This paper is published in Volume-11, Issue-2, 2025
Area
Word
Author
Aniruddha Ambre
Org/Univ
SK Somaiya University, Mumbai, Maharashtra, India
Pub. Date
24 April, 2025
Paper ID
V11I2-1364
Publisher
Keywords
Heart Disease Prediction, Machine Learning, Clinical Data, Logistic Regression, Decision Tree, Random Forest, Support Vector Machine (SVM), Feature Selection, Data Pre‑processing, Hyperparameter Tuning, UCI Heart Disease Dataset, Model Evaluation, Accuracy / Precision / Recall / F1‑Score, ROC‑AUC, Healthcare Analytics, Non‑Invasive Diagnosis, Risk Assessment, Predictive Modeling , Ensemble Methods, Cross‑Validation

Citationsacebook

IEEE
Aniruddha Ambre. Heart Disease Prediction, International Journal of Advance Research, Ideas and Innovations in Technology, www.IJARIIT.com.

APA
Aniruddha Ambre (2025). Heart Disease Prediction. International Journal of Advance Research, Ideas and Innovations in Technology, 11(2) www.IJARIIT.com.

MLA
Aniruddha Ambre. "Heart Disease Prediction." International Journal of Advance Research, Ideas and Innovations in Technology 11.2 (2025). www.IJARIIT.com.

Abstract

Heart disease remains one of the leading causes of mortality globally. new diagnosis gets importantly better endurance rates and cuts discourse costs.

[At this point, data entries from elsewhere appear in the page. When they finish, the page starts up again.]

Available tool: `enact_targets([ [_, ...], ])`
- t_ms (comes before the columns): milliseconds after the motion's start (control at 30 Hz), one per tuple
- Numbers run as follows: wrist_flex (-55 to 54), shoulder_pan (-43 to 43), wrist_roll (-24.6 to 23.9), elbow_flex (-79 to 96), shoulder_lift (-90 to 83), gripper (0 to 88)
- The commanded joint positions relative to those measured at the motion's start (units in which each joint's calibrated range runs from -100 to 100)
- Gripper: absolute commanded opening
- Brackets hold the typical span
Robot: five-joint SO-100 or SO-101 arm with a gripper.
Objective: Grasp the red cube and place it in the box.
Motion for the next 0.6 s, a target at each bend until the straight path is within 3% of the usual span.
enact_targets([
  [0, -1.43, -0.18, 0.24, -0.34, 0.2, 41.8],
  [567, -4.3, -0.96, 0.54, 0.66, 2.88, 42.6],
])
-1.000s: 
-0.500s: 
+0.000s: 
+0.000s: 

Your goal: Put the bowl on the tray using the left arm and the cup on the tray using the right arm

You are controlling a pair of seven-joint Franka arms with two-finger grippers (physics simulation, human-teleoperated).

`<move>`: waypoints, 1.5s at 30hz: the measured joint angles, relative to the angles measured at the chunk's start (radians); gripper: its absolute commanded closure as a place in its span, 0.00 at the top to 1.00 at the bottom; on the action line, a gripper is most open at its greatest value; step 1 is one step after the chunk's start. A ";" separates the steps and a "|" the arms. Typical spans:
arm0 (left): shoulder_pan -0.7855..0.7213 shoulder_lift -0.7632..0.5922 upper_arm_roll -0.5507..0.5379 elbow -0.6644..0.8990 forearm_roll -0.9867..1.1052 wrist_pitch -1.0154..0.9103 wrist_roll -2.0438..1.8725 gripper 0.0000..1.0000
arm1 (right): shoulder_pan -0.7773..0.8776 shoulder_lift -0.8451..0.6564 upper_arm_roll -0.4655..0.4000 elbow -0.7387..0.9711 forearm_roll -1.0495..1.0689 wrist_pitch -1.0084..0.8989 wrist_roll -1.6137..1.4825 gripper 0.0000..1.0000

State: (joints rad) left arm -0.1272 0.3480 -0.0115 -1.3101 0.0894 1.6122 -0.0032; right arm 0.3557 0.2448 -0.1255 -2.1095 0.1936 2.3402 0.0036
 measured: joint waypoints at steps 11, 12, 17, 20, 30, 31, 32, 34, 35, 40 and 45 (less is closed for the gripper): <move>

In the research, we explore Machine learning techniques to predict heart disease based on clinical Information. exploitation associate in nursing open-source dataset we apply and value respective sorting Procedures, including logistical regression, decision trees, support vector machines (SVM). Our results demonstrate that machine learning can effectively identify potential heart disease cases, providing a promising tool for healthcare Uses.